One library in js I like to use to model this type of tagged union / ADT values is single-key[1]. Each variant in a tagged union type is represented by an plain object with just one key, for example:

    const state1 = { Loading: null };
    const state2 = { Failed : <reason> };
    const state3 = { Loaded : [...pics] };

The library offers pattern matching syntax on top of this data representation:

    // render
    const reactElement = match(state, {
      Loading : () => <Loading />,
      Failed  : (reason) => <Error {...reason}/>,
      Loaded  : (pics) => <PicsList pics={pics} />
    });

    // reducer
    const reducer = (state, action) => match(state, {
        Loading : () => {
          switch (action.type) {
            case PICS_FAILURE:
              return { Failure: action.payload };
            case PICS_SUCCESS:
              return { Loaded : action.payload };
            default:
              return state
          }
        },
        Failed : () => {
          switch (action.type) {
            case PICS_REQUEST:
              return { Loading: true };
            default:
              return state;
          }
        },
        Loaded : () => {
          switch (action.type) {
            case PICS_REQUEST:
              return { Loading: true };
            default:
              return state;
          }
        }
      });

    
[1] https://www.npmjs.com/package/single-key


This is exactly the kind of issue that go away with elm.

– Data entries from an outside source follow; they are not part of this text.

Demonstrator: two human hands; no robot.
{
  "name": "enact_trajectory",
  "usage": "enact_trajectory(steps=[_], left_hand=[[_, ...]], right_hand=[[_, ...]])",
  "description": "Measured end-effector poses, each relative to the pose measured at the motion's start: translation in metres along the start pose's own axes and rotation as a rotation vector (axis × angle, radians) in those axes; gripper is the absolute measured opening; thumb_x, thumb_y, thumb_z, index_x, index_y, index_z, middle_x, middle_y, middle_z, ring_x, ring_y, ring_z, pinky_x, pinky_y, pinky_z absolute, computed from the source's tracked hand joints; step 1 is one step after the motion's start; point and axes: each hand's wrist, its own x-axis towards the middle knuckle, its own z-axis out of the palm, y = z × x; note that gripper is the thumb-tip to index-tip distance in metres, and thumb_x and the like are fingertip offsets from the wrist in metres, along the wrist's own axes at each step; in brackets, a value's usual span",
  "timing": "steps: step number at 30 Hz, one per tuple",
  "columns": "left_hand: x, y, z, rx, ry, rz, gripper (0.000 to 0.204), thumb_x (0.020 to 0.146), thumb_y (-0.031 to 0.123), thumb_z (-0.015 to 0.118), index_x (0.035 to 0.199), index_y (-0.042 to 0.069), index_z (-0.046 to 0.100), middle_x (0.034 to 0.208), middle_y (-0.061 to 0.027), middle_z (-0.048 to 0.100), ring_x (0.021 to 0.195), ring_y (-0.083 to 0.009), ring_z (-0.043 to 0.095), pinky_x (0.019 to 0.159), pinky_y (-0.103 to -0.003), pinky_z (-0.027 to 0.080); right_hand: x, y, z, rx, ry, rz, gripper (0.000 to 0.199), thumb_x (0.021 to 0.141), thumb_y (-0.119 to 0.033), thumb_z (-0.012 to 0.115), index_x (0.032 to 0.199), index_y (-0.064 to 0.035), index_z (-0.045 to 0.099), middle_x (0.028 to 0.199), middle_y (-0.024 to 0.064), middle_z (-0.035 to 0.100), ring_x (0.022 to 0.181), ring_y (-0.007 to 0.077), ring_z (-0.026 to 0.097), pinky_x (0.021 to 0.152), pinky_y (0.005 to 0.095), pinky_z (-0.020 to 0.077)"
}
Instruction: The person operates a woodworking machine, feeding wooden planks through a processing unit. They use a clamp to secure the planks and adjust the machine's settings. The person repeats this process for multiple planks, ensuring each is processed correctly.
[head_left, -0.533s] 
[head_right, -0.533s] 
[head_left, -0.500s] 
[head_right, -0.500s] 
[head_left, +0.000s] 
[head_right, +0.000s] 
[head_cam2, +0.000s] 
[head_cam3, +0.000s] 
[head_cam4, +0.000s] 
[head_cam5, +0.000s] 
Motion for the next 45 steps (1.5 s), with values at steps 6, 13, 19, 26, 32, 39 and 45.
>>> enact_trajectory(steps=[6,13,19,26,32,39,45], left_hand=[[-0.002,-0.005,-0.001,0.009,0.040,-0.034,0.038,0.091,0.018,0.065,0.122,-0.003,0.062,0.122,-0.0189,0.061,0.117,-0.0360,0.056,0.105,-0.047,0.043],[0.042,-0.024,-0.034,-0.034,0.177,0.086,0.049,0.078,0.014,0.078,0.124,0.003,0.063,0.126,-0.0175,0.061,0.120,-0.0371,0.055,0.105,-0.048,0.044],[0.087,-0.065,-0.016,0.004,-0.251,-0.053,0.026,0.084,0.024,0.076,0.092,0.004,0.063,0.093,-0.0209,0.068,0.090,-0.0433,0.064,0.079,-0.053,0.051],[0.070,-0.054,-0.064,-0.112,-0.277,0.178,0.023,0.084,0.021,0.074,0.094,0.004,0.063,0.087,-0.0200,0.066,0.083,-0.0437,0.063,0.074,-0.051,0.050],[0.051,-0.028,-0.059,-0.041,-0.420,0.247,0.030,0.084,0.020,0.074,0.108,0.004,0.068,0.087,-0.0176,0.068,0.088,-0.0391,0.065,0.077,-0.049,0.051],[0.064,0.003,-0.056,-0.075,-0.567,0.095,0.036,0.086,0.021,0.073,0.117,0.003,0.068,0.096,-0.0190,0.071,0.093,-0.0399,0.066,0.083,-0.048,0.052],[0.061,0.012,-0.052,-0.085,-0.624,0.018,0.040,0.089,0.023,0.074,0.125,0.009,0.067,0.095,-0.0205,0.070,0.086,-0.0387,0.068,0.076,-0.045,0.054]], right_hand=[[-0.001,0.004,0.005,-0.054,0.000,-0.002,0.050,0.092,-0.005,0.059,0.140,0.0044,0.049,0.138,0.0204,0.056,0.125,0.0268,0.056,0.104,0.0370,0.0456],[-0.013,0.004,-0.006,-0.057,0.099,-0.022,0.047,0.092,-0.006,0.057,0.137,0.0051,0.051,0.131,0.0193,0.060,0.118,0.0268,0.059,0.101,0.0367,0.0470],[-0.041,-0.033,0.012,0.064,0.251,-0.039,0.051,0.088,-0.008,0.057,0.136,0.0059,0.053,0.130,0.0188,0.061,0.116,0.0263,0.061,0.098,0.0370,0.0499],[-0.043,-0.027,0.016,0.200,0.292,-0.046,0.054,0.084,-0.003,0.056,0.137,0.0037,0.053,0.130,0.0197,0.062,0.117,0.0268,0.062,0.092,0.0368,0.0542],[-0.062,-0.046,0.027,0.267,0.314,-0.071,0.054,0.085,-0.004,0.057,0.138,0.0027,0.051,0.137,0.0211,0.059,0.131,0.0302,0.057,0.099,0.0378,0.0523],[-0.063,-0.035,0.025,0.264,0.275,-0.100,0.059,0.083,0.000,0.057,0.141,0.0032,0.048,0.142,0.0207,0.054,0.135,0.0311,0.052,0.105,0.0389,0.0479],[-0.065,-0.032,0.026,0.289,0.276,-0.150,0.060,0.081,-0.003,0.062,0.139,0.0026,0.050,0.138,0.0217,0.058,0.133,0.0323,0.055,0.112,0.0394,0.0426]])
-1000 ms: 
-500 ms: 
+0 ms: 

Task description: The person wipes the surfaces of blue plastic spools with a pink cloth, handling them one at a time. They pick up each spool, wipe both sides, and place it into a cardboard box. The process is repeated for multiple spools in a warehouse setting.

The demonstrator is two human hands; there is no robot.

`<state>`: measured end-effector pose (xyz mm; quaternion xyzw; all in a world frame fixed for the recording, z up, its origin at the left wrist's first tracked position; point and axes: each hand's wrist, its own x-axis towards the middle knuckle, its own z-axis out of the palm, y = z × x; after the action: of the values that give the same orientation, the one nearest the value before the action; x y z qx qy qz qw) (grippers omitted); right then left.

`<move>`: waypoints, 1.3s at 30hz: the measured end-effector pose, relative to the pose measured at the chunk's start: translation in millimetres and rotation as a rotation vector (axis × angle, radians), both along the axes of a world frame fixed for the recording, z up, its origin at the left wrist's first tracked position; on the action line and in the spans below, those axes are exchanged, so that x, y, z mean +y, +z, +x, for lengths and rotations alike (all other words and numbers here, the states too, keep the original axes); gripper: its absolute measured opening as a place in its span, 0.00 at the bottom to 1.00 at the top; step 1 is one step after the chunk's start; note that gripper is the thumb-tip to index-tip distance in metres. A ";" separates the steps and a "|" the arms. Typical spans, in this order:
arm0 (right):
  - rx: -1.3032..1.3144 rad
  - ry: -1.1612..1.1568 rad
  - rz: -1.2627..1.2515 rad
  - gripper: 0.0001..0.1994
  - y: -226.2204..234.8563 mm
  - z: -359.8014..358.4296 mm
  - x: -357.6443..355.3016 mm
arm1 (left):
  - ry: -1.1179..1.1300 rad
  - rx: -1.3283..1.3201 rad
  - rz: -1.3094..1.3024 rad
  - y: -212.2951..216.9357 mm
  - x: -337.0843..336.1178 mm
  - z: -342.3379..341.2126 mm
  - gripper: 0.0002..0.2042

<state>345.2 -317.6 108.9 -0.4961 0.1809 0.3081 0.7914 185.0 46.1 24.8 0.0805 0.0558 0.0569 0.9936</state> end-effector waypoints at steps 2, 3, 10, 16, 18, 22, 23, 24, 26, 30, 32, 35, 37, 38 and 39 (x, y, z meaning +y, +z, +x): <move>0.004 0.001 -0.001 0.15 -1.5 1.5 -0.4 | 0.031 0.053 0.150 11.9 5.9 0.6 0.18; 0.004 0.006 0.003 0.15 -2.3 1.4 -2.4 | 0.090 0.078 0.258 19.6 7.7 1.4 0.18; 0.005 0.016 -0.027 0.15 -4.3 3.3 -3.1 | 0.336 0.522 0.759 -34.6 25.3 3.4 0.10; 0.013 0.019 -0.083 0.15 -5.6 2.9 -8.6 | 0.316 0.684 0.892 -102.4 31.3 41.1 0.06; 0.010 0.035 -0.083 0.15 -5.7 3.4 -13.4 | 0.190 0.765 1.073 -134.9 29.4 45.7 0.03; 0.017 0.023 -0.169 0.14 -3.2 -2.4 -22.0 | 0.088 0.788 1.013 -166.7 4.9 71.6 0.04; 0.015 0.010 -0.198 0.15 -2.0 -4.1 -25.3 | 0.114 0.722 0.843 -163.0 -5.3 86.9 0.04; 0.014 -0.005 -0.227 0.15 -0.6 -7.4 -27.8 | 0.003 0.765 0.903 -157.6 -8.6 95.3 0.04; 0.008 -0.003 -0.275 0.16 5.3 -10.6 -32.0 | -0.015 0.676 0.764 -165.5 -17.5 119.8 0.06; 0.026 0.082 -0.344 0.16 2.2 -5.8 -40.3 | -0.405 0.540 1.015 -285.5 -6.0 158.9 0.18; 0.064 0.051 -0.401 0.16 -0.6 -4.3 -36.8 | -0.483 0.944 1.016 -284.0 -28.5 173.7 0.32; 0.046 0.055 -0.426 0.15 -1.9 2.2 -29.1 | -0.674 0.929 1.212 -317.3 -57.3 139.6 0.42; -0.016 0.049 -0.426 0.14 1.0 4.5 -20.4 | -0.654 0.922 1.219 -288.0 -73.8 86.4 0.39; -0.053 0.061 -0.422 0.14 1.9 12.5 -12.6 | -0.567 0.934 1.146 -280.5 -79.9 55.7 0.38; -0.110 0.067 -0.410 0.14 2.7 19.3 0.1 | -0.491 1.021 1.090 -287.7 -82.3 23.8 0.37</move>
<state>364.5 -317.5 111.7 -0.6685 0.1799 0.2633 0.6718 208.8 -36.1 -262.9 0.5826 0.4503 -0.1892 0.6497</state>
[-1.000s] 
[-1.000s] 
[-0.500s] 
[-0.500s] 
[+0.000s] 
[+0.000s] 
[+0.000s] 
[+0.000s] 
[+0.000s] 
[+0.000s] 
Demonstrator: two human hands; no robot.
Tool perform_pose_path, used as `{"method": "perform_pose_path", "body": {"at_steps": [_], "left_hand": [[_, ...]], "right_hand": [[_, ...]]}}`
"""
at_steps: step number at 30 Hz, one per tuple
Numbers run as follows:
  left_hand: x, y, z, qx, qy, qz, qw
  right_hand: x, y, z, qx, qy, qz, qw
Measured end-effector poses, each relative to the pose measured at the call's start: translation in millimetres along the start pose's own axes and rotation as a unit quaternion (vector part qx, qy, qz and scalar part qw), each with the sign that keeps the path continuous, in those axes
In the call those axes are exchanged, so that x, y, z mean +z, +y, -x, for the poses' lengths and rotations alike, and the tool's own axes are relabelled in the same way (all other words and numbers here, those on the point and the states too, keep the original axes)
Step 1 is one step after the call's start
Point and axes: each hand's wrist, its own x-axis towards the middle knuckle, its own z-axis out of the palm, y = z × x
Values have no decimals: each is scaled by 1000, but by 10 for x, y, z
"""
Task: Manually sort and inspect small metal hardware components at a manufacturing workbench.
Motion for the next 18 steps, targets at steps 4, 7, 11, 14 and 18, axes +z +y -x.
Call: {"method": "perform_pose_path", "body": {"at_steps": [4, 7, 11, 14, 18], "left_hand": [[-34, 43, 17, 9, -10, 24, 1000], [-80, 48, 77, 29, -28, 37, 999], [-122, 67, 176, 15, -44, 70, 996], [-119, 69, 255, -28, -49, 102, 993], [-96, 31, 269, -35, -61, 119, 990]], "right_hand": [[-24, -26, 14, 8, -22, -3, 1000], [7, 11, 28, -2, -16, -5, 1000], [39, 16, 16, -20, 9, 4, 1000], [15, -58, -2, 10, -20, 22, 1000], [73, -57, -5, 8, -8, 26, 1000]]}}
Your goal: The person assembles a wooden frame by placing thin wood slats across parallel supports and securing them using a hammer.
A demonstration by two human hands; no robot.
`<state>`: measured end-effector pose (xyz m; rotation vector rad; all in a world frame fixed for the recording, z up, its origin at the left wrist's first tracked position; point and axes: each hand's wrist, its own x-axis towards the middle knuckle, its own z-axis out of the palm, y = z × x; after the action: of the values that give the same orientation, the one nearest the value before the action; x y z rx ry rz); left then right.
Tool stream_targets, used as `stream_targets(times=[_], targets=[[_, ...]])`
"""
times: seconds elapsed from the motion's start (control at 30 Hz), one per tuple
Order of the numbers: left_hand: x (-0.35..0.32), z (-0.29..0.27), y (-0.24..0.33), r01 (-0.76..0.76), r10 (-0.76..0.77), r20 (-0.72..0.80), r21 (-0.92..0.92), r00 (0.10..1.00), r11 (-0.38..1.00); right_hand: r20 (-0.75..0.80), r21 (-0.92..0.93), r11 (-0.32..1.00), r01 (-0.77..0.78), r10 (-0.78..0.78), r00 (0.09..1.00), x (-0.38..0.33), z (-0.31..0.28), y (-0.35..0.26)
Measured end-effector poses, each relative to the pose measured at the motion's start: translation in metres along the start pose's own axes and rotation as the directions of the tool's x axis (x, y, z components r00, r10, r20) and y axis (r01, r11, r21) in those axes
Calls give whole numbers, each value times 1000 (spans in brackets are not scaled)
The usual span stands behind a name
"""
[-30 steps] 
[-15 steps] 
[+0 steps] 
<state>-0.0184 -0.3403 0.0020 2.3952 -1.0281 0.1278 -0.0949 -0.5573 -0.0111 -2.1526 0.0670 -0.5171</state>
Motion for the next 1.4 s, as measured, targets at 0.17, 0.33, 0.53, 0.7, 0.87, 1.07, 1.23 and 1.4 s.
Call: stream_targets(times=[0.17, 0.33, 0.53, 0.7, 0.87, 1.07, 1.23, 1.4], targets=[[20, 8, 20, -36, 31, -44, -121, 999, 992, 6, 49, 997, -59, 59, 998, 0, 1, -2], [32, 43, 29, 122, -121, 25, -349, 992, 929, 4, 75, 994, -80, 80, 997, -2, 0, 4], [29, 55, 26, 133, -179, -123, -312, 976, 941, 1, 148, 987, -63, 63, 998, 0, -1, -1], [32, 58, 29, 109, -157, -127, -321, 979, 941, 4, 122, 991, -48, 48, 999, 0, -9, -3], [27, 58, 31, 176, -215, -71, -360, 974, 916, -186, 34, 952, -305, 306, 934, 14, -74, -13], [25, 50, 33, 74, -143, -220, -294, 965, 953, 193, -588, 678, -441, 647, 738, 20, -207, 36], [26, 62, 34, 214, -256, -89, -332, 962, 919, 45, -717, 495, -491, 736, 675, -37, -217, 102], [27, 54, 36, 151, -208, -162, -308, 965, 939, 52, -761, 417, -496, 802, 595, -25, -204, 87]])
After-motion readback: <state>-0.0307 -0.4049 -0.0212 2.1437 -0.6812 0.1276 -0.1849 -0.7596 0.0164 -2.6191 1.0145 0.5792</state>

http://blog.jenkster.com/2016/06/how-elm-slays-a-ui-antipatt...


I would say the nice thing here is the type system.

I always use `null` to differentiate between an empty list or string and nothing.

I like when I have a type system that ensures I check for null etc. But I only work on very small projects so this works well in js for me as well.


I think that this issue is nicely solved by https://github.com/arunoda/react-komposer


Relying on JS illogical behaviour:

  [] === [] // false
It's more confusing and error prone than other options mentioned in the article.


I understand it's popular to heap abuse on any and all JS features, but please don't jump on that bandwagon.

There's nothing whatsoever illogical about two mutable objects that are not identical being reported as unequal, and it's hard to think of any language that has mutable values at all where there isn't an equivalent feature.


I don't think that particular example is illogical. it's basically the same as writing something like

    new String[1] == new String[1]
in Java, which would also be false.


I will just add that even though I disagree with proposition of that article, understanding this JS behavior is key in writing big redux apps, since it is main source of wasted renders optimizations. If you do it wrong, whole app might rerender on smallest changes.


These solutions only have one status for the entire list, not per item.

Its common to only get a partial list (e.g. a search, or paginated) or read/update just one item. I expected this "better way" to accomodate for that. The oldest "flux" examples already did.


One drawback is you can't render the list and the loader at the same time. Which means whenever doing pagination or refresh, it will always render a empty list with a loading spinner instead of rendering the current list and a loading spinner of top.